» **WORK REQUEST**: Only the pictures should be left out; repeat the rest of the data exactly.
DATA SEGMENT: Begin
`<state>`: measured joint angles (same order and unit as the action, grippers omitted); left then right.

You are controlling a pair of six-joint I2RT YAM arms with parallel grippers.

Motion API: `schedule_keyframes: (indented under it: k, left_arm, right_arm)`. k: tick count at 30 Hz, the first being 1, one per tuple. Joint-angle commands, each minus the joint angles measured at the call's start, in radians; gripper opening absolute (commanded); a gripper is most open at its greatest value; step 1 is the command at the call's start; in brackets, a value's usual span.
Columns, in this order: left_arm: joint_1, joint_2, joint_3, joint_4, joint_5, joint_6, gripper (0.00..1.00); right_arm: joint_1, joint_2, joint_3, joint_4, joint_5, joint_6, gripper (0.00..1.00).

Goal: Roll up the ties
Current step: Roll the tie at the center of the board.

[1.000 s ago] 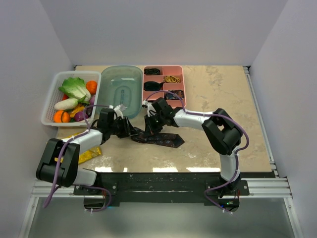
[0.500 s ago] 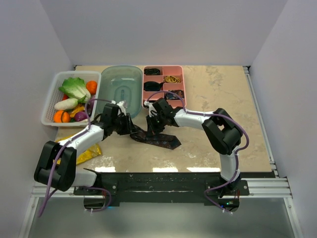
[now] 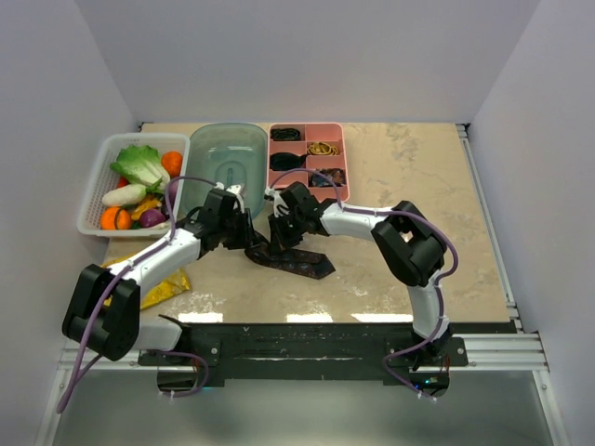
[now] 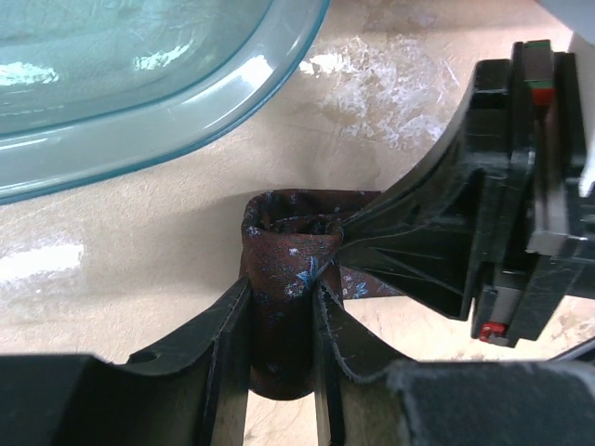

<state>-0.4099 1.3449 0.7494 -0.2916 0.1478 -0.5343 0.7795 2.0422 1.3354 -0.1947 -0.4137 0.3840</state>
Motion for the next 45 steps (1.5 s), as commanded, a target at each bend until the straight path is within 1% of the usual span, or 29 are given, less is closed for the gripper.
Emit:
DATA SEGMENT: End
» **EXPECTED ANSWER**:
`<state>`: measured joint angles (same order and unit as the action, grippers omitted); left then right.

You are controlling a pair of six-joint I2RT YAM arms with parallel grippers.

Motion API: `schedule_keyframes: (indented under it: k, left_arm, right_arm)`. k: tick count at 30 Hz, the first being 1, one per tuple. Joint-angle commands, each minus the joint angles measured at the call's start, in radians; gripper opening absolute (commanded); a gripper is most open at its greatest value; step 1 is the command at the call's start; in brackets, a value's usual span.
Columns, in this order: left_arm: joint_1, joint_2, joint_3, joint_4, joint_5, joint_6, gripper (0.00..1.00); right_arm: joint_1, joint_2, joint_3, joint_4, joint_5, joint_6, gripper (0.00..1.00).

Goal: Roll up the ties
Current step: Roll the tie at the center of the board.

[1.000 s ago] 
[0.500 s ago] 
[now] 
[now] 

<state>-0.4099 1.3449 0.7494 -0.2916 0.1478 -0.5343 0.7795 2.0422 1.3354 -0.1947 -0.4137 0.3840</state>
Motion for the next 45 steps (1.5 s), as commanded, a target at each bend until the straight path is within 1% of the usual span, or 29 are given, less is closed for the gripper.
Emit:

That brings the answer to completion.